The world is changed:
I feel it in the water,
I feel it in the earth,
I smell it in the air…
Much that once was is lost,
for none now live who remember it.
-Galadriel, The Fellowship of the Ring
It’s been some time since anyone mentioned it, but in a conversation about house churches it is fairly common for somebody to observe that The Summit Fellowships will be prepared to deal with persecution. My response is usually conciliatory. Why yes, I say, that can certainly be a good reason to meet in homes, but that isn’t our primary reason. The main reason we meet this way is to better live out the call to community that is our mandate from Jesus. He said, “A new commandment I give you that you love one another.”
That has been my response and still is, but the world is changed, is changing. Much that once was is lost.
For one thing, aggressive community service. Now, don’t assume I am writing off all of the great works that churches do in their communities. The work of the church is inspiring. I remember a degree of pride in the aftermath of Hurricane Katrina and how many relief efforts were spearheaded by churches. Still, there are many churches whose primary charitable goal is their own survival. According to a survey done by the Evangelical Christian Credit Union (ECCU) the percentage of ministry funds that were devoted to “in house” needs such as salaries, buildings and internal programs was a staggering 92%.

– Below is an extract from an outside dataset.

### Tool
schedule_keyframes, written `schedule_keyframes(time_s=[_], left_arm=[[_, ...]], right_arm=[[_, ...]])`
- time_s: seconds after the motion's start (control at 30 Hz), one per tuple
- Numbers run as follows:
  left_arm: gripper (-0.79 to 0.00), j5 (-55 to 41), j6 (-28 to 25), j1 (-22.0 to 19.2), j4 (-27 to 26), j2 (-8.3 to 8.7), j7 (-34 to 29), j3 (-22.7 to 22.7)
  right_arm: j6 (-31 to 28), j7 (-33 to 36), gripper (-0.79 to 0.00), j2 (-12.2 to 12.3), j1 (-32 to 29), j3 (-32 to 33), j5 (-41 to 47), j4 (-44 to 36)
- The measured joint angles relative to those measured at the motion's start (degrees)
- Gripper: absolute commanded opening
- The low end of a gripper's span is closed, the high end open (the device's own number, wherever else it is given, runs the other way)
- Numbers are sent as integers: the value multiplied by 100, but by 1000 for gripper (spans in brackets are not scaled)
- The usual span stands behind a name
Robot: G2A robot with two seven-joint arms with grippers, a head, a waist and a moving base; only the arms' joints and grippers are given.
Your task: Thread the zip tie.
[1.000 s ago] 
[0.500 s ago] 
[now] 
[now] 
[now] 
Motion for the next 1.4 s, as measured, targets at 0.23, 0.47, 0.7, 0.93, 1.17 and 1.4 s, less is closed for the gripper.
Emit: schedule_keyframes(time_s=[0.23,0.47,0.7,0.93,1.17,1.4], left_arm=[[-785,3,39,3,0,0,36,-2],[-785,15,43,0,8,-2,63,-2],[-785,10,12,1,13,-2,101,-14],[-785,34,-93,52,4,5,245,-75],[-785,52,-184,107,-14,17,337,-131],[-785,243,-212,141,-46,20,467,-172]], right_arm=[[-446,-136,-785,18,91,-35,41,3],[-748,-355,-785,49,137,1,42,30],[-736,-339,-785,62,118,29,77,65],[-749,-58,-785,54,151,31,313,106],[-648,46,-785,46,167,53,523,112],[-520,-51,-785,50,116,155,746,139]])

This varies from church to church, of course, but the reality of self-interested churches tugs against the reason that churches traditionally have been exempt from taxation. The presumption has been that churches provide a meaningful contribution to the health of the nation, relieving public institutions of that burden. In essence, the exemption from taxation is offset by the benefit to society.
But what of the 92%? Is the church holding up its end of the bargain?
But what if the church is perceived to be more a burden than a burden bearer? If churches seem to be clubs that can only meet their obligation to themselves if they have help from the government, shouldn’t they be paying their fair share? Is it possible that “much that once was is lost?” Might the benefits afforded the church be withdrawn when lawmakers conclude that the government can no longer afford them?
There is another element that is coming into play. It has been on the horizon for decades, but is now imminent. The culture is becoming more passionately inclusive. There are few organizational sins that are considered more intolerable than exclusivity. Discrimination is the scarlet letter that marks any person, business or organization for shunning. Recently, businesses have been forcefully prosecuted for refusing to serve certain customers who sought services for same sex weddings. That the refusal was done respectfully, without malice and was based on religious conviction, offered no shield against litigation. The consequences of being dragged into court, regardless of the outcome of the trial, have been financially disastrous to the offending businesses.
As homosexuality (most prominently) becomes culturally acceptable, conservative churches find themselves in a difficult circumstance. As they stand in opposition to homosexuality and same sex marriage on religious grounds, they are labeled exclusive and, most damnably, discriminatory. Can a discriminatory organization qualify for tax exempt status?
It is a legitimate question.
The organized church may be facing something of a perfect cultural storm, partly of its own making and partly because of shifting cultural norms. The question looms large: Without tax advantages, how many churches will be able to continue “business as usual?” It hasn’t happened yet, but as conditions become more hostile to evangelical institutions, is it only a matter of time? Given five years or ten, how long will it be before “none still live who remember?”
The point of my thinking here is that there may come a day when Christians will have to reconsider the church. It might not be persecution exactly, but the results may be the same if churches forfeit a place of privilege in the American tax system. Like it or not, we may be part of a “submerging church,” a community that finds its vibrancy, not in what it owns, but in how it lives together in simplicity.